§ **Assignment**
Skip any pictures. Repeat the data exactly, from its first line through the line that holds "When you get a chance, could you please identify the clear", both included.
*** Information
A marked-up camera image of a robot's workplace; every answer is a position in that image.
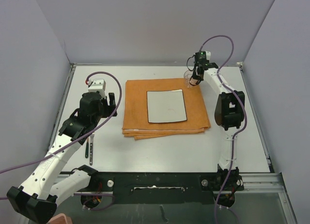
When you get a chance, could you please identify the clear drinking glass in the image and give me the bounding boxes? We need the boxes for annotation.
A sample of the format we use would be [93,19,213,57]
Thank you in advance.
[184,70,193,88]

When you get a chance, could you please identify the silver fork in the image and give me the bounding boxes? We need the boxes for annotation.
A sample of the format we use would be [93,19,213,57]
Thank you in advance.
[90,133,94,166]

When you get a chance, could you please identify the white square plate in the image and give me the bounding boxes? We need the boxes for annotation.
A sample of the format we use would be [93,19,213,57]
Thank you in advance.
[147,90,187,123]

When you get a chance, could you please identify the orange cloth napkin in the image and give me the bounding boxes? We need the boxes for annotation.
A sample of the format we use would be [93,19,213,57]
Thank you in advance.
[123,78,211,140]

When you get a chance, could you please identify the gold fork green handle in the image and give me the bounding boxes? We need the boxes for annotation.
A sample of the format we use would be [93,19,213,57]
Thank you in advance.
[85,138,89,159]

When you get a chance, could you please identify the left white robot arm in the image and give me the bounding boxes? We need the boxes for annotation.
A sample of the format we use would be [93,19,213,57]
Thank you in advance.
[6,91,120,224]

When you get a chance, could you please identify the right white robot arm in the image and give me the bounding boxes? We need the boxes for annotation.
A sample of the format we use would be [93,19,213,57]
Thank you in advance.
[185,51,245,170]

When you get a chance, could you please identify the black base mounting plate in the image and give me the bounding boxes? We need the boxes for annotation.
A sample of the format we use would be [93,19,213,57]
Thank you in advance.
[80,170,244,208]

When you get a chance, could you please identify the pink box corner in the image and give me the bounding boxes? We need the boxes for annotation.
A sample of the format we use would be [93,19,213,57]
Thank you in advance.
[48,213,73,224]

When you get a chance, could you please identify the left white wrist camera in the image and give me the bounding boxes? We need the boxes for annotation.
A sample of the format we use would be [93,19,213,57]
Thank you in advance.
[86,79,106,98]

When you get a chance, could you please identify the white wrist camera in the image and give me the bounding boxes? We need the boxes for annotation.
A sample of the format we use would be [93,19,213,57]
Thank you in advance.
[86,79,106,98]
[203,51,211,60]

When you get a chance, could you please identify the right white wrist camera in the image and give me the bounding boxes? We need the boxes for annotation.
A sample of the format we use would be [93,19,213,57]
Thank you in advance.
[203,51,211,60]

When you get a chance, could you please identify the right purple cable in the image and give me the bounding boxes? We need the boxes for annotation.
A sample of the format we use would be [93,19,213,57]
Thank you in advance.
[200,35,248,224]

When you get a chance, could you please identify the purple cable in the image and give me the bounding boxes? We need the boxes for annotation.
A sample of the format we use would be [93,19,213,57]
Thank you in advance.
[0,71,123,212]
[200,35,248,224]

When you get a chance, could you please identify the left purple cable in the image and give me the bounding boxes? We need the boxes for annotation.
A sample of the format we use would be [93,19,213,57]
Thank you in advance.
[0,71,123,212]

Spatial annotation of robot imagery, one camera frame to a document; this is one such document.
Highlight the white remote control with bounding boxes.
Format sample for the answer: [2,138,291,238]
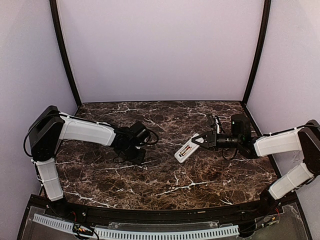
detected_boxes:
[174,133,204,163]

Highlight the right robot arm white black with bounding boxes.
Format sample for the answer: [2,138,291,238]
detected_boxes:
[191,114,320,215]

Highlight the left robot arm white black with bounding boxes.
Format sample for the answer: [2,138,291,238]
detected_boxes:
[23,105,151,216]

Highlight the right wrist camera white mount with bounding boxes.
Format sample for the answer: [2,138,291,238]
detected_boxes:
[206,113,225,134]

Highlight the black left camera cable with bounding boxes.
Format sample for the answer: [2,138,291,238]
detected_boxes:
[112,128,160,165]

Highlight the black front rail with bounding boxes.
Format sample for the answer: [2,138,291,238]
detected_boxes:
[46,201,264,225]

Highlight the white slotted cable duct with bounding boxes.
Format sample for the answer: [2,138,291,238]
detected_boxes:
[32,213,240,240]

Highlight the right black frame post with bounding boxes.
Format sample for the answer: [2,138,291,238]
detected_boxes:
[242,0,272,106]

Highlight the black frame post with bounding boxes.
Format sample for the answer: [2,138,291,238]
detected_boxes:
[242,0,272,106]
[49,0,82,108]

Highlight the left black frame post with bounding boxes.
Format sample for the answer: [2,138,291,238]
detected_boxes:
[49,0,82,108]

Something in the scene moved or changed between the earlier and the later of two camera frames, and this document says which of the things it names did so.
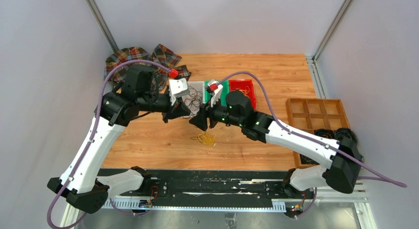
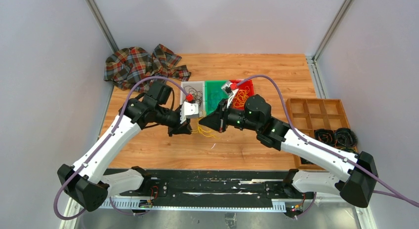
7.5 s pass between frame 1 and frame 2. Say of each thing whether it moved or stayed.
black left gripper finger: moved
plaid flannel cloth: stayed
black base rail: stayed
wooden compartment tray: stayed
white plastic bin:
******
§ **Completed exercise**
A marked-up camera image of a robot's workplace; every answer is a position in that image.
When you get a chance, could you please identify the clear drinking glass in the image and give me the bounding boxes? We need the boxes for annotation.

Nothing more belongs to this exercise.